To determine the grams of tungsten produced in this reaction, we need to follow a few steps:

Step 1: Convert the given mass of WS3 (16.91 grams) to moles.
To do this, we need to know the molar mass of WS3. The molar mass of tungsten is 183.85 g/mol, and the molar mass of sulfur is 32.07 g/mol. Therefore, the molar mass of WS3 is:
(3 * molar mass of tungsten) + (1 * molar mass of sulfur) = 3 * 183.85 g/mol + 32.07 g/mol = 683.47 g/mol

To determine the number of moles of WS3, divide the given mass by the molar mass:
moles = mass / molar mass = 16.91 g / 683.47 g/mol

Step 2: Use the balanced chemical equation to determine the mole ratio of WS3 to WO3 and WO3 to W. From the given reaction:
WS3(s) + O2(g) → WO3(s) + SO2(g)

The coefficients in the balanced equation indicate the mole ratio between reactants and products. For this equation, the mole ratio between WS3 and WO3 is 1:1, and the mole ratio between WO3 and W is also 1:1.

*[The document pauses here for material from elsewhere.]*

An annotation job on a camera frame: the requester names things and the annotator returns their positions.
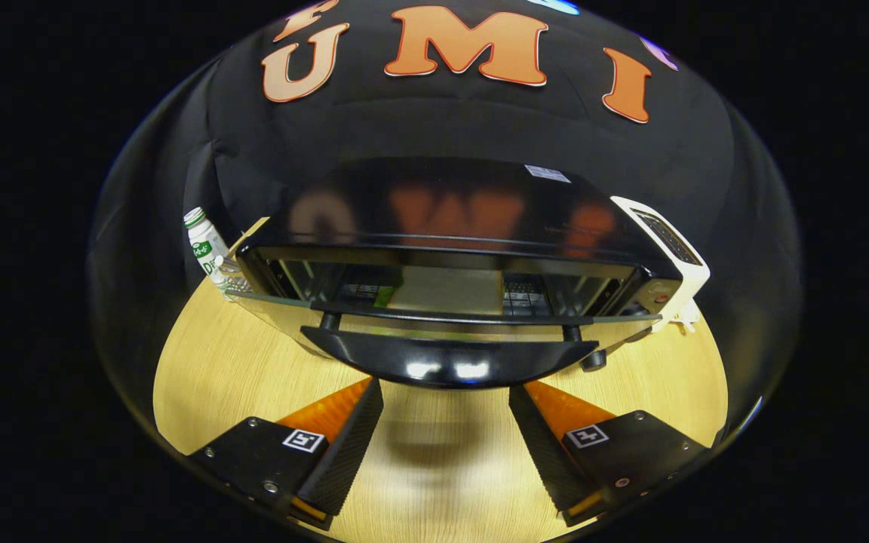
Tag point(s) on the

Step 3: Multiply the moles of WS3 by the mole ratio of WS3 to W to obtain moles of W.
moles of W = moles of WS3 * (1 mole of W / 1 mole of WS3)

Step 4: Convert moles of W to grams of W.
To do this, we need to know the molar mass of tungsten (W), which is 183.85 g/mol.
mass of W = moles of W * molar mass of W

Now you can plug in the values and calculate the mass of tungsten produced.

Note: Make sure to use proper significant figures and round your final answer to an appropriate number of decimal places.